PC-relative addressing uses ADR (form an address relative to PC, ±1 MiB range) and ADRP (form a 4 KiB-aligned page address relative to PC, ±4 GiB range). Standard pattern for a global variable:
| adrp x0, mygvar ; x0 = page address of mygvar | |
| ldr x1, [x0, :lo12:mygvar] ; x1 = mygvar (low 12 bits within page) |
This gives PIC (position-independent code) without needing a separate GOT for nearby symbols. For symbols outside the ±4 GiB range, the linker arranges a different sequence.
Arithmetic and Logic
Add and subtract.
| add x0, x1, x2 ; x0 = x1 + x2 | |
| add x0, x1, #100 ; x0 = x1 + 100 | |
| sub x0, x1, x2 ; x0 = x1 - x2 | |
| neg x0, x1 ; x0 = -x1 (alias for sub x0, xzr, x1) | |
| adds x0, x1, x2 ; flag-setting add | |
| subs x0, x1, x2 ; flag-setting sub (used by cmp) |
ADD and SUB accept shifted register operands, allowing one instruction to compute x1 + (x2 << 4):
| add x0, x1, x2, lsl #4 ; x0 = x1 + (x2 << 4) | |
| add x0, x1, x2, lsr #4 ; x0 = x1 + (x2 >> 4) [logical] | |
| add x0, x1, x2, asr #4 ; x0 = x1 + (x2 >> 4) [arithmetic] |
This is the AArch64 equivalent of x86's LEA: a fast scaled addition. Compilers use it for index computations.
Multiply.
| mul x0, x1, x2 ; x0 = x1 * x2 (low 64 bits) | |
| umulh x0, x1, x2 ; x0 = high 64 bits of unsigned x1*x2 | |
| smulh x0, x1, x2 ; x0 = high 64 bits of signed x1*x2 | |
| madd x0, x1, x2, x3 ; x0 = x3 + x1*x2 (multiply-add) | |
| msub x0, x1, x2, x3 ; x0 = x3 - x1*x2 |
Multiply-accumulate is a single instruction (MADD/MSUB), useful in numerical code.
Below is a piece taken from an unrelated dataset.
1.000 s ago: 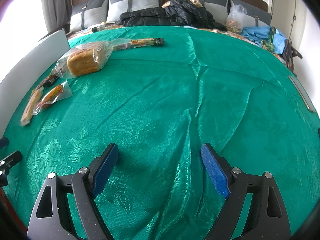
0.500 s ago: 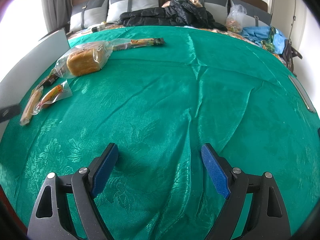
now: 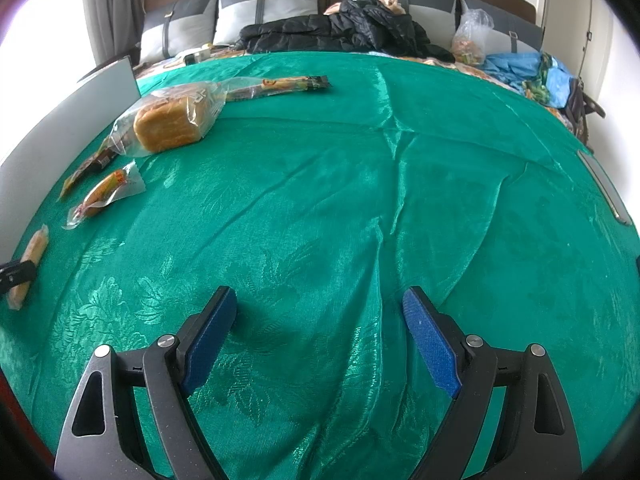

There is no flag-setting variant: multiplication does not produce overflow flags (signed/unsigned distinction is in the size variant).
Divide.
| udiv x0, x1, x2 ; x0 = x1 / x2 (unsigned) | |
| sdiv x0, x1, x2 ; x0 = x1 / x2 (signed) |
Division by zero produces 0 (no exception in AArch64). To get the remainder, compute q*d and subtract:
| sdiv x3, x1, x2 ; x3 = x1 / x2 | |
| msub x4, x3, x2, x1 ; x4 = x1 - x3*x2 = x1 mod x2 |
Compilers know this pattern and emit it for %.
Bitwise.
| and x0, x1, x2 ; bitwise AND | |
| orr x0, x1, x2 ; bitwise OR (note: ORR not OR) | |
| eor x0, x1, x2 ; bitwise XOR (note: EOR not XOR) | |
| mvn x0, x1 ; bitwise NOT (alias for orn x0, xzr, x1) | |
| ands x0, x1, x2 ; flag-setting AND | |
| tst x1, x2 ; AND but discard result, set flags (alias for ands xzr, x1, x2) |
Bitwise instructions also accept shifted/extended register operands, like add/sub.
Shifts and bitfield.
| lsl x0, x1, #4 ; logical shift left | |
| lsr x0, x1, #4 ; logical shift right | |
| asr x0, x1, #4 ; arithmetic shift right | |
| ror x0, x1, #4 ; rotate right | |
| ubfx x0, x1, #4, #8 ; unsigned bitfield extract (extract 8 bits starting at bit 4) | |
| sbfx x0, x1, #4, #8 ; signed bitfield extract | |
| bfi x0, x1, #4, #8 ; bitfield insert | |
| ubfm, sbfm, bfm ; underlying generic forms |
The bitfield instructions are particularly powerful: UBFX/SBFX/BFI make bitfield manipulation a single instruction, which is awkward in x86 (requiring shift-mask-or sequences).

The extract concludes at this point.